To do: Which lines below mention "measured"? Pick each one out.

Supplied information:
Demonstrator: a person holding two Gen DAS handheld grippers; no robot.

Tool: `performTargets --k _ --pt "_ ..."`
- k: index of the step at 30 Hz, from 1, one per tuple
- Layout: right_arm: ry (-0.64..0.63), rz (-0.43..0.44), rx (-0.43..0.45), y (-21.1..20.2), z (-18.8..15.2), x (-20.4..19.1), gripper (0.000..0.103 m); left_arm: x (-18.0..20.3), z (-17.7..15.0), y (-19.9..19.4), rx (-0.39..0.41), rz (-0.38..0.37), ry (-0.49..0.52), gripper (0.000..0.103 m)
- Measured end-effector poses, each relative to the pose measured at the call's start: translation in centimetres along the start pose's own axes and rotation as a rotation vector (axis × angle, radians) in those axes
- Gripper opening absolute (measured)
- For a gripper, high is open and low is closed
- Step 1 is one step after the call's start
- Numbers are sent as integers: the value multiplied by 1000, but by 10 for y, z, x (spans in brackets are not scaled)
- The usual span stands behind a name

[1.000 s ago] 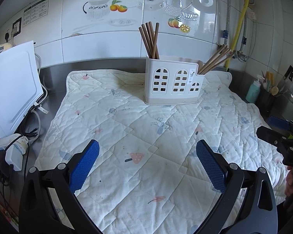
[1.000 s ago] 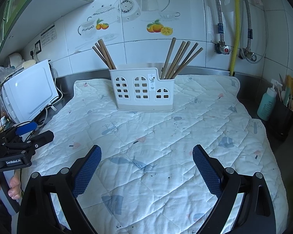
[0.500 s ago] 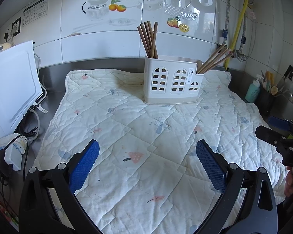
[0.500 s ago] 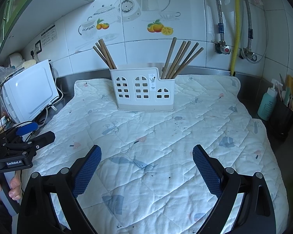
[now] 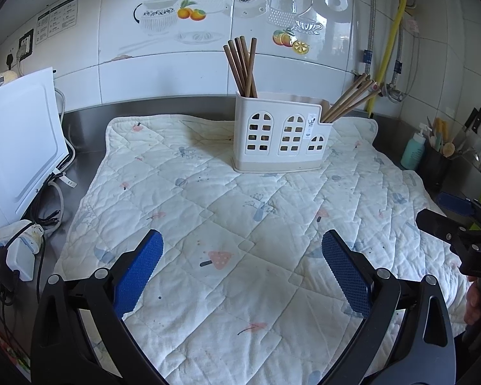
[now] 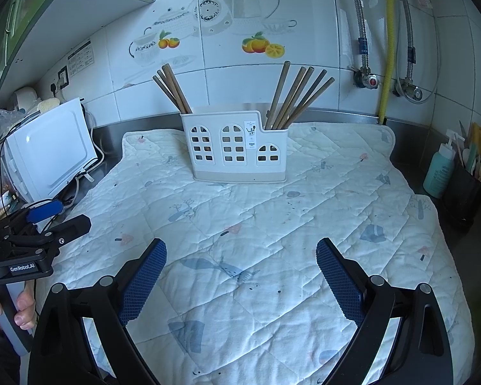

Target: Organize utensils

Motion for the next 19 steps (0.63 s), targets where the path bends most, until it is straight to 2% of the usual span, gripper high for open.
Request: performTargets --k 5,19 --pt "-2 -2 1 0 0 0 91 0 -1 -1 8 -21 -10 98" --pt "14 -6 -2 1 -3 6 91 2 1 1 -2 -12 -1 98"
Point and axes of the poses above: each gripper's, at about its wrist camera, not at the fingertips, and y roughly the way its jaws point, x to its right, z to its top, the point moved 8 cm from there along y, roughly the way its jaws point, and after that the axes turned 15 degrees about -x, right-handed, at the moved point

Output for this task:
- Measured end-effector poses, each relative to the pose measured at the call's start: translation in centimetres along the start pose's own axes and rotation as a rotation vector (axis × angle, radians) in those axes
- Gripper opening absolute (measured)

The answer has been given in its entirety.